Harmonic Claims 50% OTT Performance Improvements with EyeQ
Unveiled at IBC 2016, EyeQ is the product of eight years' research and several filed patents, and will be released in the fourth quarter.
Harmonic has announced a real-time video compression optimization solution that it says does the near-impossible trick of not only delivering a superior viewing experience on net-connected devices but reducing bitrates by 50 percent.
The product of at least eight years of research and several filed patents, EyeQ is available as an option for the software-based Harmonic PURE Compression Engine. It is in the labs of a dozen customers and will be released in Q4.
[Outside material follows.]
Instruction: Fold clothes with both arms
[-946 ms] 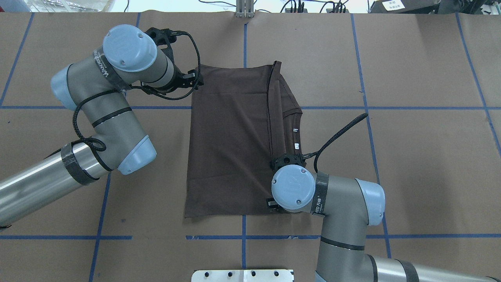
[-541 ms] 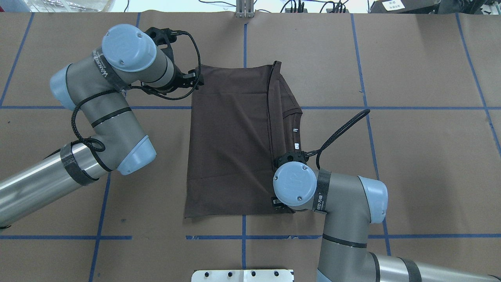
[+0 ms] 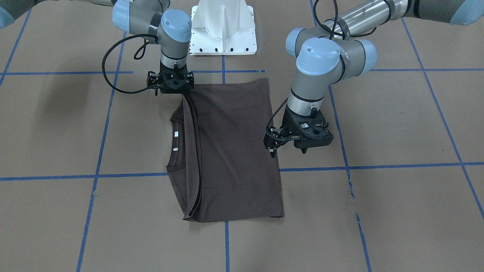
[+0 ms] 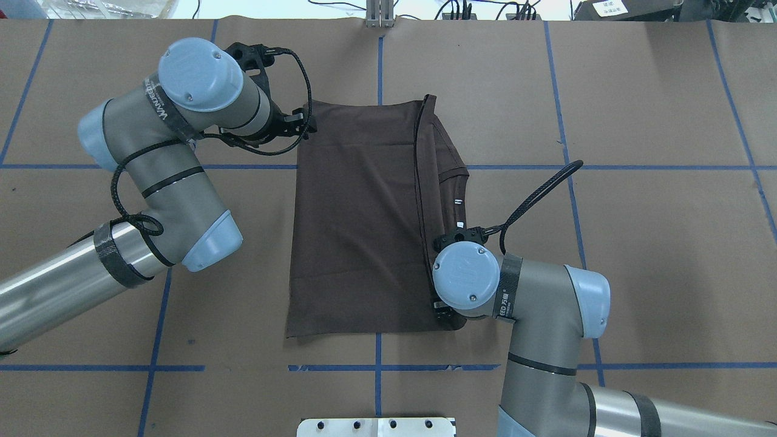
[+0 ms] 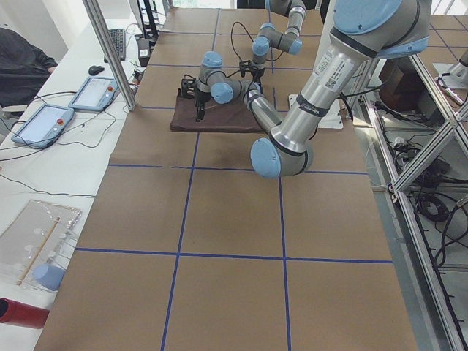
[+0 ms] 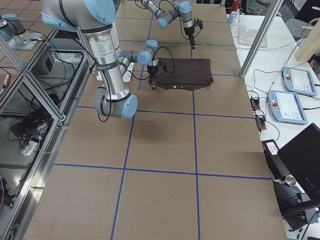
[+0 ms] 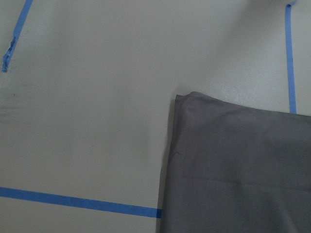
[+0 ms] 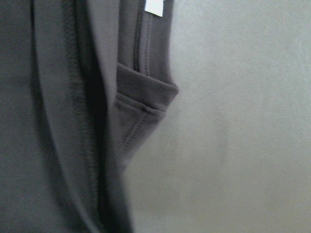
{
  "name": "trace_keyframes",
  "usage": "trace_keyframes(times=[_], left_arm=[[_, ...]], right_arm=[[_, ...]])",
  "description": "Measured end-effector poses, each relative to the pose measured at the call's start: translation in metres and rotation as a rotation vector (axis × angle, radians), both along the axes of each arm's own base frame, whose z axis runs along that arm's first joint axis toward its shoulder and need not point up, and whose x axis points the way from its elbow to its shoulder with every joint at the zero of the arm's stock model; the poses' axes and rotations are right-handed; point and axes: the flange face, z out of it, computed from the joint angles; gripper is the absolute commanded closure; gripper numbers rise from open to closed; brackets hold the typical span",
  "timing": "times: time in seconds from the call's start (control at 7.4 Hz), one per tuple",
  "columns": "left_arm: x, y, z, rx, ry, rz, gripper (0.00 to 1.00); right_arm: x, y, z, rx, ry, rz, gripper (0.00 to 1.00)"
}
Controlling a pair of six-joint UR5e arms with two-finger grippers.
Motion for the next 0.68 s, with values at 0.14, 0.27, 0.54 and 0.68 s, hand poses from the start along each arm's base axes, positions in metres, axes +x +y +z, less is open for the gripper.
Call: trace_keyframes(times=[0.14, 0.27, 0.54, 0.68], left_arm=[[-0.001, 0.001, -0.001, 0.002, 0.002, 0.000, 0.00], [-0.002, 0.002, -0.004, 0.005, 0.006, -0.001, 0.00], [-0.003, 0.002, -0.006, 0.008, 0.009, -0.001, 0.00], [-0.003, 0.002, -0.007, 0.008, 0.009, -0.001, 0.00]], right_arm=[[0.015, 0.000, 0.014, 0.009, 0.015, -0.011, 0.00], [0.030, -0.001, 0.022, 0.014, 0.021, -0.012, 0.00], [0.047, -0.019, 0.001, 0.030, -0.022, 0.007, 0.00], [0.046, -0.041, -0.022, 0.043, -0.056, 0.024, 0.00]])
According to the company, the codec "directly improves the bottom line for video content and service providers." It does this through reduced network delivery and storage costs, "an increased ability to reach more consumers over congested mobile networks, and by enabling a more consistent viewing experience with enhanced video quality and less buffering."
"Video quality matters in the living room and is increasingly important on mobile. Buffering is not an option. To make matters even more challenging, accelerating consumption rates have driven up storage and delivery costs," says Tom Lattie, VP of market development. "Larger screens are driving higher resolutions and bitrates of greater than 3.5Mbps with conventional encoding. When viewers spend more time in front of the screen, there’s more opportunity for content monetization. By lowering CDN and storage costs by half, EyeQ delivers dramatic CAPEX and OPEX savings, and increased profitability, for operators."
"Back in the mid-90s compression engineering was straightforward," Lattie says. "You would hypothesise an algorithm, model it, and test it on a span of content. You only had one format in MPEG-2. Wind forward to the early 2000s and we had MPEG-2 and AVC layered with ABR. Since then, devising compression solutions have become even more complex.
"As long as eight years ago we began a process of trying to teach machines to be much smarter in the way they look at content, to mimic more of the human experience. In addition we have gotten better at optimising software effcient techniques, plus Intel continues to give us more cycles per processor.
"At the same time we started to migrate from ASIC-based to software-based compression cores," he continues. "All of these developments smashed together have brought this breakthrough."
EyeQ is embedded after the encoding process. "Once a codec has assessed frames and made those frames available, the EyeQ engine performs analysis based on quality thresholds," Lattie says. "It is assessing in real time whether the codec did a good job or a bad job, was it as efficient as it could be or was it too aggressive and more bits needs adding. I like to say it's like having a Harmonic algorithm engineer inside the encoder approving or rejecting based on automated settings and then sending that information back to the encoder to do it again. All of this has zero latency."
Harmonic says the solution delivers bandwidth savings using existing AVC-based codecs with no requirement to upgrade existing client devices.
What Lattie terms "in-loop artificial intelligence" guides the codec to focus bits where and when they matter. "This leverages the mechanics of the human visual system to continuously assess video quality in real time and focus bits where and when they matter most for the viewer," he says. "Unnecessary bits can be eliminated, allowing content providers to consistently meet video quality targets at the lowest possible bandwidth."
Importantly, Harmonic has moved from a constant bit rate (CBR) to variable bit rate (VBR). "We are able to much more precise about how many bits are needed to achieve a prescribed video quality and to free ourselves from CBR," he says. "We are confident of the 50% figure. Obviously this depends on content but we have customers delivering cinema content where EyeQ could achieve 60-65% gains. 50% is the averge saving over a typical channel lineup."
This technique is said to average a 50% bitrate reduction across content types versus CBR encoding. The encoder output is plain vanilla H.264 AVC; there is no stream syntax manipulation.
EyeQ has been internally tested and it's been running on a public CDN for some time "working with all sorts of devices worldwide," says Lattie.
Can EyeQ be compared to a capped VBR technique? "Absolutely not," says Lattie. "This is a complete encoding paradigm shift. Traditional state-of-the-art capped VBR techniques are leveraging picture and scene level quantizations to feed a pseudo-linear bit allocation model. It is an inherently limited method that can ony bring 10-15% impovements without degading the picture quality. EyeQ is using a full active visual qualiy measurement and analysis leveraging the mechanics of the human visual system—it brings a complete new dimension to bit allocations."